En un seul autre terme, le public veut Alain Delon.
Mais en 1960, à 25 ans, l'acteur n'a qu'une poignée de rôles à son actif, et le public ne fait que pressentir sa différence. Alain Delon est un jeune premier, débutant prometteur comme son collègue Jean-Paul Belmondo, et s'il est populaire il le doit alors surtout à sa relation très médiatisée avec la star internationale Romy Schneider. Son sixième long-métrage, Plein soleil, trois ans seulement après ses grands débuts sur grand écran dans Quand la femme s'en mêle, sorti en 1957, va tout changer.
La naissance du style Alain Delon
L'histoire de Plein soleil est très connue. Elle est en effet celle de Tom Ripley, escroc, faussaire, tueur, et psychopathe doué d'un pouvoir de séduction supérieur. C'est Patricia Highsmith qui crée le personnage en 1955 dans son roman Monsieur Ripley, et le personnage s'impose immédiatement comme un des "méchants" de fiction les plus aboutis. Plein soleil est sa première adaptation à l'écran, réalisée par René Clément et, à quelques libertés près, est fidèle à l'oeuvre de la romancière américaine.
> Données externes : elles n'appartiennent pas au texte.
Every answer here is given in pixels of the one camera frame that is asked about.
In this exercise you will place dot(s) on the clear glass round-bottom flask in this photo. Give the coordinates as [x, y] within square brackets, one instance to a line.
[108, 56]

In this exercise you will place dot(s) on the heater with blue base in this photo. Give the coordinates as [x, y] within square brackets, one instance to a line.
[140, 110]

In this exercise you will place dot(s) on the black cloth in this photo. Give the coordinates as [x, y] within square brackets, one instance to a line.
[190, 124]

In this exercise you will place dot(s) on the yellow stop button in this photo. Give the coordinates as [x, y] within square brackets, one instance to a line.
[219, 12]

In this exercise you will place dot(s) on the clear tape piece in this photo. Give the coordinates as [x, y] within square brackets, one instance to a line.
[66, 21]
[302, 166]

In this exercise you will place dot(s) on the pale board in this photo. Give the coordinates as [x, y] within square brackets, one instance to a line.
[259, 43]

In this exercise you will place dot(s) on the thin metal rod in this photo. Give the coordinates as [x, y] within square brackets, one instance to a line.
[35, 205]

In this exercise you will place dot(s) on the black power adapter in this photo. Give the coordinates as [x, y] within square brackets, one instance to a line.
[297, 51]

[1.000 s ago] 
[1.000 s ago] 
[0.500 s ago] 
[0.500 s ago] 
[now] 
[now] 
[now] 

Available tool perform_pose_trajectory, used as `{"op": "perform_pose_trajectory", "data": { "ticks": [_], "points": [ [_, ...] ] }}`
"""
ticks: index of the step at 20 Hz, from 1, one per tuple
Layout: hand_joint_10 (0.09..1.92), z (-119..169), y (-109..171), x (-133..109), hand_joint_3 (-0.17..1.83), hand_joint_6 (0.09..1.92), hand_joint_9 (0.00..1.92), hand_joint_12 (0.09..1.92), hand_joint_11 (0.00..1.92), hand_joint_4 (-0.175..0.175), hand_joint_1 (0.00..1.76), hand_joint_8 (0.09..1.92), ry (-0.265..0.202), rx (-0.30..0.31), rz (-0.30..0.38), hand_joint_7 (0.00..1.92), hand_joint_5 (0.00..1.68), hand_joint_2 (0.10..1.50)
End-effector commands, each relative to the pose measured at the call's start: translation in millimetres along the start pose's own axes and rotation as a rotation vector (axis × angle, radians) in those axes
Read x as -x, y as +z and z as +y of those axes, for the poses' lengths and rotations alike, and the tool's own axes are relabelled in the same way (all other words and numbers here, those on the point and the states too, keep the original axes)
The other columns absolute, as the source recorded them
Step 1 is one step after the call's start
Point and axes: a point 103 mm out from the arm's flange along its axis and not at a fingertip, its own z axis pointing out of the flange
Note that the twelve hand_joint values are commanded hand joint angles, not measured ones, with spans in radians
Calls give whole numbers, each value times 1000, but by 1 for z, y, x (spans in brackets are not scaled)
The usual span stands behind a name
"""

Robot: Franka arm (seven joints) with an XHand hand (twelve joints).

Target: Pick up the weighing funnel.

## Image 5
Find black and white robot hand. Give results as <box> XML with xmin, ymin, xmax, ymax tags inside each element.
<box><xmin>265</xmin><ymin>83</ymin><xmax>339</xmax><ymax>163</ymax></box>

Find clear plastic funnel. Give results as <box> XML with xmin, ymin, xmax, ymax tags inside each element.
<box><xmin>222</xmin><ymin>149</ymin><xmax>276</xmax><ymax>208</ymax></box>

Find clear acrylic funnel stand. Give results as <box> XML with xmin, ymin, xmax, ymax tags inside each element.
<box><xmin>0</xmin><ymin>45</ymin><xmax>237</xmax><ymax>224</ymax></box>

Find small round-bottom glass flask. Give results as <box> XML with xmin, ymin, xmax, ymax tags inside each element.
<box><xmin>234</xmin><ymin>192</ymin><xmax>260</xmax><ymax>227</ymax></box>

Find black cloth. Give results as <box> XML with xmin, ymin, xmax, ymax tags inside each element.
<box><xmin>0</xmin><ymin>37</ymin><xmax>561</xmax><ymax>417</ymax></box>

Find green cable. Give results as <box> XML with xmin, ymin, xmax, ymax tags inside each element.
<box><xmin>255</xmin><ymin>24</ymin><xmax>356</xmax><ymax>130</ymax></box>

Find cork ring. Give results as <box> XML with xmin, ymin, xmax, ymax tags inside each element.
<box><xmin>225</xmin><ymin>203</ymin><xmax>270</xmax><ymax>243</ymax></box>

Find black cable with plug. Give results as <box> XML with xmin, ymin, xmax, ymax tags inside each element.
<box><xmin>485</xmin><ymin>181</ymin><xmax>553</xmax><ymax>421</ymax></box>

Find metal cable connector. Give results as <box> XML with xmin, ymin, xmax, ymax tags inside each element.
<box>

Tom Ripley est chargé par un milliardaire américain, M. Greenleaf, de ramener à San Francisco son fils Philippe qui passe de trop longues vacances en Italie auprès de sa maîtresse Marge. Tom entre alors dans l'intimité du couple et devient l'homme à tout faire de Philippe qui le fait participer à toutes ses aventures sans cesser de le mépriser...
Titulaire du rôle de Tom Ripley, Alain Delon fait plus que rayonner sous le soleil italien. Il irradie. Avec sa plastique unique, son regard bleu si perçant, si séducteur et si dangereux, il donne ainsi une chair brûlante et fascinante au personnage. La caméra de René Clément l'aime et n'y résiste pas, comme les personnages de Philippe Greenleaf (Maurice Ronet) et de Marge Duval (Marie Laforêt), qui ne peuvent que succomber à son charme inégalable.
Son incarnation de ce personnage à l'ambiguïté morale extrême - personnage à considérer même comme amoral - est idéale, et concourt à la "perfection" de ce thriller de René Clément. Le journaliste et critique Michel Azzopardi écrivait ainsi à son sujet lors de sa sortie, couronnée de succès :
Il est très difficile de parler d'un film aussi parfait : les épithètes les plus laudatives n'exprimant que très imparfaitement l'admiration que l'on éprouve pour ce Plein Soleil qui peut être considéré comme l’œuvre d'une équipe.
La légende se met en marche
La photographie d'Henri Decaë, la musique de Nino Rota, la mise en scène de René Clément et bien sûr les performances de son casting sont acclamées. En une seule performance, Alain Delon dévoile tout le registre qu'il explorera ensuite, celui du jeune premier "voyou", aussi beau que menaçant, détenteur d'un charme constitué d'un vice insaisissable, et donc "irréprochable". À la fois ange et démon parfaits, l'acteur devait cependant initialement incarner Philippe Greenleaf. Mais il décline l'offre et insiste : il veut jouer Tom Ripley, assurant partager avec le personnage son caractère de voyou. Comme il le répètera tout au long de sa carrière, Alain Delon ne "joue" pas ses rôles, mais les "vit". Il obtient gain de cause, et c'est alors le début de sa légende.
Devenu une star internationale avec le succès de Plein soleil, il enchaîne directement avec le tournage de Rocco et ses frères de Luchino Visconti. Il tourne ensuite en 1962 sous la direction de Michelangelo Antonioni (L'Éclipse) et joue avec son idole Jean Gabin dans Mélodie en sous-sol en 1963. Cette même année, il retrouve Luchino Visconti pour un autre chef-d'oeuvre : Le Guépard, Palme d'or du Festival de Cannes. À 28 ans, Alain Delon est alors définitivement consacré, ainsi que son influence dans le cinéma mondial.